The last of the soil slipped through my fingers. “You know what a rumor is, right?”

“A half truth.”

I lifted myself up, fighting every instinct to whirl around and wrestle her into my arms. The other thing I didn’t know about “realizing” my dreams in the arena was that it meant spending plenty of nights in roadside hotels and waking up to a cold bed. Being away from Joze so much was the worst part of it, but a bull rider’s career only lasted a few years. My plan was to win as many competitions and cash as many checks as I could before I was either forced or broken enough to retire. Then I’d spend the rest of my life crawling into bed beside the woman I loved. If I made the same kind of money for the next couple years that I had this past year, we’d be all set to remodel the old farmhouse we’d purchased last summer and purchase the thousand acres around the house to raise cattle on. That was our goal. The guy who’d wanted nothing better than riding bulls and winning buckles wanted to retire as a cattle rancher. Go figure.

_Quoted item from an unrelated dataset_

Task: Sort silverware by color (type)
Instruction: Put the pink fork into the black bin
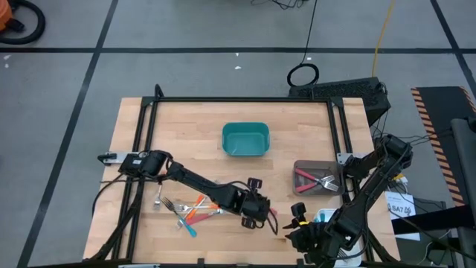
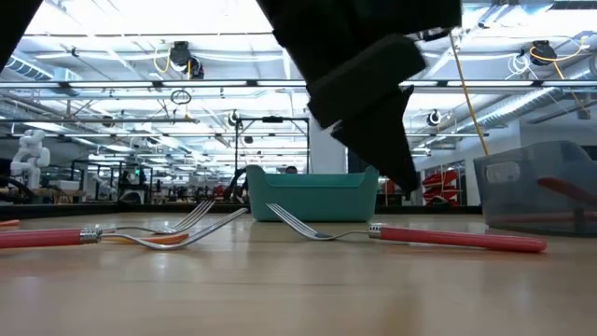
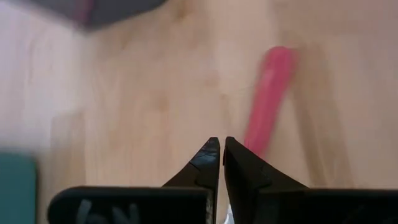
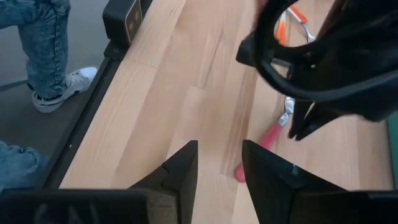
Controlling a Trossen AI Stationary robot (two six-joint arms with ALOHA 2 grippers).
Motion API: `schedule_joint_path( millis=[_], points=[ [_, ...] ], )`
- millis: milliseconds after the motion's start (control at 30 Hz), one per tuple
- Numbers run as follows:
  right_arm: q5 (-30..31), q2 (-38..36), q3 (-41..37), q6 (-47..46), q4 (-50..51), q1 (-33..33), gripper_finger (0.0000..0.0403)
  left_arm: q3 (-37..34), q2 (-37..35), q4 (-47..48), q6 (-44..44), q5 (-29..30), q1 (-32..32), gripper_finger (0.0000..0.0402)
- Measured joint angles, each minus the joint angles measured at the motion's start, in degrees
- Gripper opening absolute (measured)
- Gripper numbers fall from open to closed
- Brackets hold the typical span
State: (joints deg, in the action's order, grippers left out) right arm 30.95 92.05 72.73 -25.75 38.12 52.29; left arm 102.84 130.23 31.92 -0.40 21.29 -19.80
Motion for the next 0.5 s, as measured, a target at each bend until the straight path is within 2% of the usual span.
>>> schedule_joint_path(
  millis=[67,233,500],
  points=[
    [-1.5,0.0,0.0,-1.4,0.8,0.0,0.0118,1.0,0.0,3.6,-5.4,1.1,0.6,0.0025],
    [-6.0,0.0,0.0,-3.8,2.1,0.0,0.0118,1.4,-0.1,8.8,-9.9,1.7,0.7,0.0037],
    [-5.8,0.0,0.0,-3.7,2.7,1.0,0.0118,1.4,-0.2,9.0,-12.8,1.7,-0.1,0.0144]
  ],
)
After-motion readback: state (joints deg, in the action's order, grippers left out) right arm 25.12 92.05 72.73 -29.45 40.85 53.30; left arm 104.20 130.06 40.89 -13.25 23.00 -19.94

“Are you asking me or accusing me?” I tilted my head back just enough to see her silhouette behind me.

Josie’s hand flew to her hip, making my smile stretch. She was about as jealous a girlfriend as she was a prim and proper one, but she was up to something.

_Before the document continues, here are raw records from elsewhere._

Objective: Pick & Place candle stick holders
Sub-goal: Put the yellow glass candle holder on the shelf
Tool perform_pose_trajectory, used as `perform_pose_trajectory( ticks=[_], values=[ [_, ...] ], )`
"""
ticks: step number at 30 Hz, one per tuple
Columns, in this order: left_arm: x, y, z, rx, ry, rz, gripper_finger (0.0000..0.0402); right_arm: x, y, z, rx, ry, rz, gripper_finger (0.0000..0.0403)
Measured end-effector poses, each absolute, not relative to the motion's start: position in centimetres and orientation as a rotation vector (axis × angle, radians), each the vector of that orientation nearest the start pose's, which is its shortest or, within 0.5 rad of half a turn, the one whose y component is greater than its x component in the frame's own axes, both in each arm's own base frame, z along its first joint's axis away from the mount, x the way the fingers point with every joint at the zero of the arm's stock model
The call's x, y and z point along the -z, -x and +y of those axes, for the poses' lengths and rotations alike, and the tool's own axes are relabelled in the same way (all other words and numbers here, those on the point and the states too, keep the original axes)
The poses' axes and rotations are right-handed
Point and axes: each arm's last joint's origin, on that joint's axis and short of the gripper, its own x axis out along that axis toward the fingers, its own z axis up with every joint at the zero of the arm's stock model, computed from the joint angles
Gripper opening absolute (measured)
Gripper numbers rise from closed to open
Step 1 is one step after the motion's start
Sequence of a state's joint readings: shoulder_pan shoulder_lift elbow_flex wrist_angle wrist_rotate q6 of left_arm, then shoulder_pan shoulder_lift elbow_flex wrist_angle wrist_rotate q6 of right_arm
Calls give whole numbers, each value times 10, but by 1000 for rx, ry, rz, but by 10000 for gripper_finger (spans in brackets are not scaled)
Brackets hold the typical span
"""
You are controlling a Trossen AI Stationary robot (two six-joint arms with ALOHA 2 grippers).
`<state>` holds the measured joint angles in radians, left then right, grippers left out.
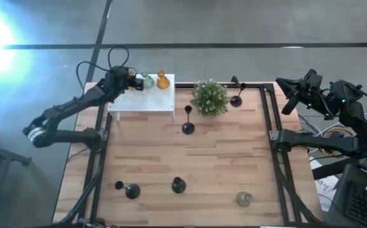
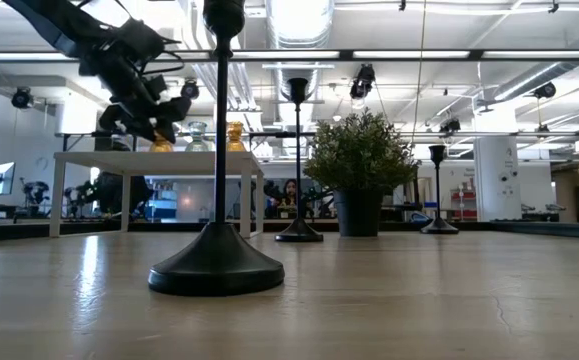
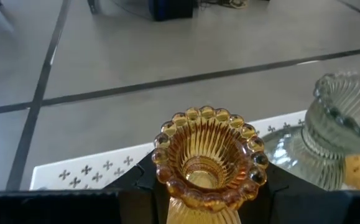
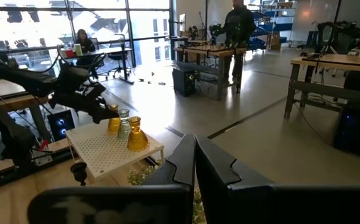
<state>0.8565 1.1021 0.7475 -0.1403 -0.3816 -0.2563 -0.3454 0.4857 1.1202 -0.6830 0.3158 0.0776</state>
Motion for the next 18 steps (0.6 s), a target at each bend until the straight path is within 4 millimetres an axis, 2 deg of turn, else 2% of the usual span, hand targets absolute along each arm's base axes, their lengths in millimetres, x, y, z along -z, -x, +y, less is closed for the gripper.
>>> perform_pose_trajectory(
  ticks=[9, 18],
  values=[
    [-259, -151, 190, -1238, 359, 366, 134, -416, -38, -23, 663, -75, 24, 8],
    [-261, -154, 190, -1194, 370, 329, 134, -416, -38, -23, 663, -75, 24, 8]
  ],
)
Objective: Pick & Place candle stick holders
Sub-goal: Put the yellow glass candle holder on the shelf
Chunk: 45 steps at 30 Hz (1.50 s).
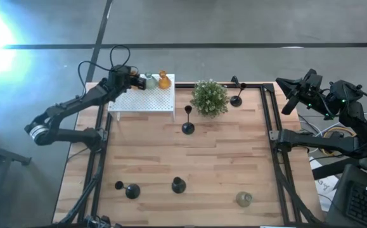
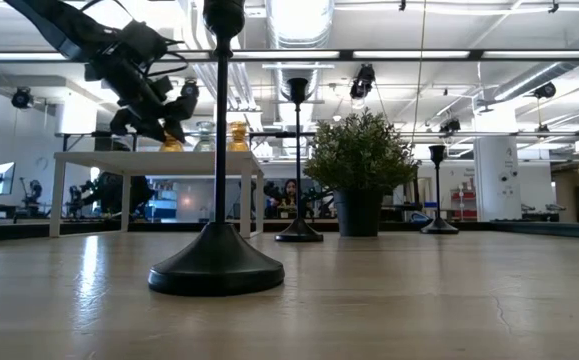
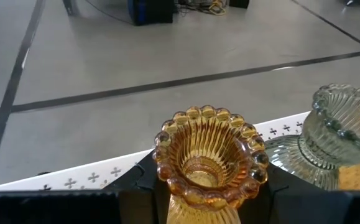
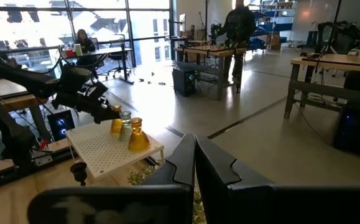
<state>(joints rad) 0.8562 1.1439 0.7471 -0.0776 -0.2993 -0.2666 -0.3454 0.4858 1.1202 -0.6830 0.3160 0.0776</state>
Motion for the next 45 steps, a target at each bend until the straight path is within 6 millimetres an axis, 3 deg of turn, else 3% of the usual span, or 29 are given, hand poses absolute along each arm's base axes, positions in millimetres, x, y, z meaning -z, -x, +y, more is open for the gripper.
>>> perform_pose_trajectory(
  ticks=[17, 22, 45],
  values=[
    [-260, -153, 190, -1208, 358, 344, 134, -416, -38, -23, 663, -75, 24, 8],
    [-260, -153, 190, -1197, 364, 346, 154, -416, -38, -23, 663, -76, 24, 8],
    [-259, -154, 190, -1176, 327, 376, 173, -416, -38, -23, 663, -76, 24, 8]
  ],
)
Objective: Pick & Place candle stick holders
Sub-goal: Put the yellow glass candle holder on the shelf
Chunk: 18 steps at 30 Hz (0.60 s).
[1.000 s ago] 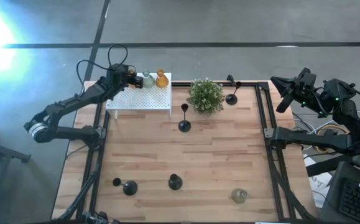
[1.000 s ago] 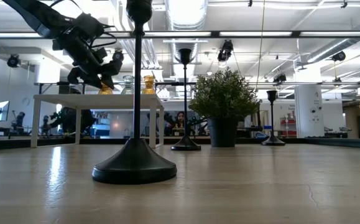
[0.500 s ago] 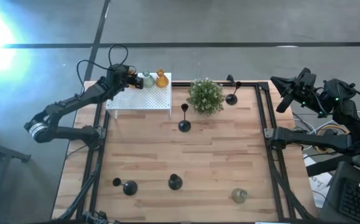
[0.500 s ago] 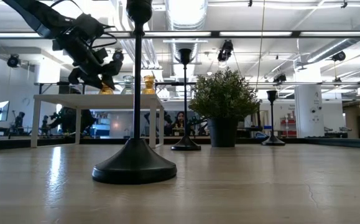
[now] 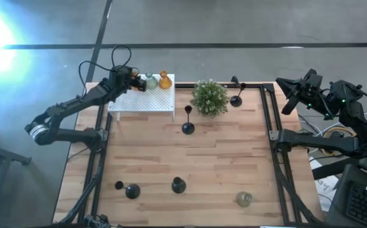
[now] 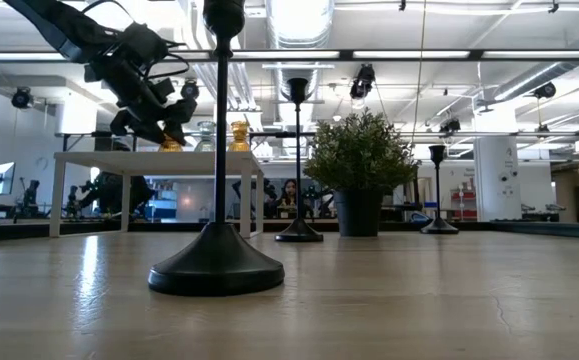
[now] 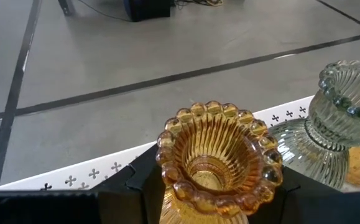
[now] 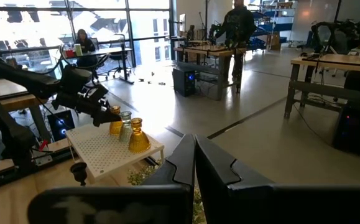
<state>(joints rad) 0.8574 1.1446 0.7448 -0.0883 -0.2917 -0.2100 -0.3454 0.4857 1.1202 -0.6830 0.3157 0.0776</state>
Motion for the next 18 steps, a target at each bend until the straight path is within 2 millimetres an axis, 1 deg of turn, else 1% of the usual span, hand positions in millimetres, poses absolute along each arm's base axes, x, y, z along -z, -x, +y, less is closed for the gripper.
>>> perform_pose_trajectory(
  ticks=[9, 18],
  values=[
    [-257, -153, 190, -1176, 326, 391, 213, -416, -38, -23, 663, -75, 24, 8],
    [-262, -153, 190, -1169, 292, 389, 218, -416, -38, -23, 663, -75, 24, 8]
  ],
)
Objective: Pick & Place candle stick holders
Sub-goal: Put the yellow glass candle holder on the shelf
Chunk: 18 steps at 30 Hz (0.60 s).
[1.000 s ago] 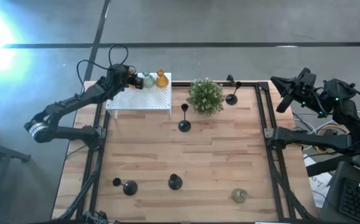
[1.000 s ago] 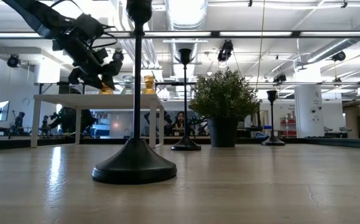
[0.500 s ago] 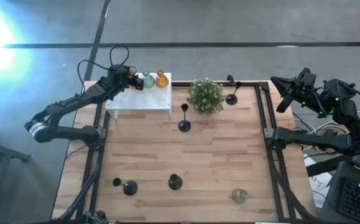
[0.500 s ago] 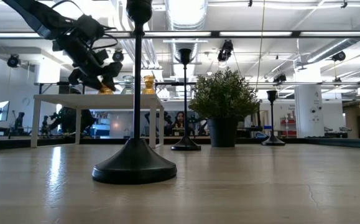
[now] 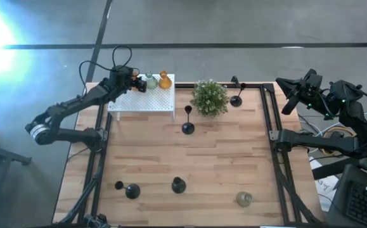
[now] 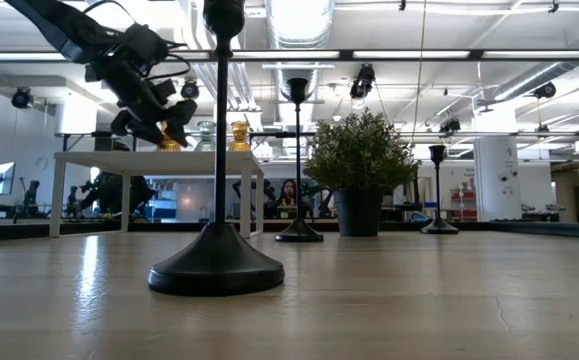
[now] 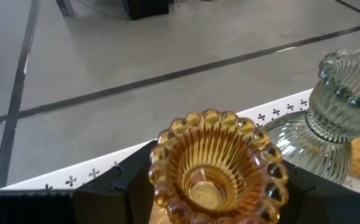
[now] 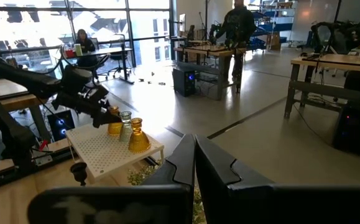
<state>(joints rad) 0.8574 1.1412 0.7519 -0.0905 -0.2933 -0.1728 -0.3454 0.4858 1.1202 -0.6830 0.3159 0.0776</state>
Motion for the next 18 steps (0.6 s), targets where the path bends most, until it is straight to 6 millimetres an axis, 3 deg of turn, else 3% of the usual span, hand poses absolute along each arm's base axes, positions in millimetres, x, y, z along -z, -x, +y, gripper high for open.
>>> perform_pose_trajectory(
  ticks=[18],
  values=[
    [-291, -147, 184, -1167, 209, 254, 218, -416, -38, -23, 663, -75, 24, 8]
  ],
)
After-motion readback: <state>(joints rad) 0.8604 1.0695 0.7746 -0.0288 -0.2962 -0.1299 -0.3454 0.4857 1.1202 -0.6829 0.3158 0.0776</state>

“Neither,” she answered, moving closer. “I came to get my own Garth Black autograph . . . right here.”

The coy act was over. Whipping around, I found Josie unbuttoning the top couple buttons of her shirt and pulling it down to reveal the top of her bra.

“Joze,” I warned, looking around and ready to prod any wandering, gaping, or otherwise inappropriate looking eyes.

“Come on. I want an autograph.” She fingered the top ridge of her bra, playing with it. My throat went dry. “With the way he’s been riding this past year, an official Garth Black autographed bra should fetch me at least a few hundred bucks on eBay.”

I feigned a look of insult. “A few hundred? Try a few thousand.”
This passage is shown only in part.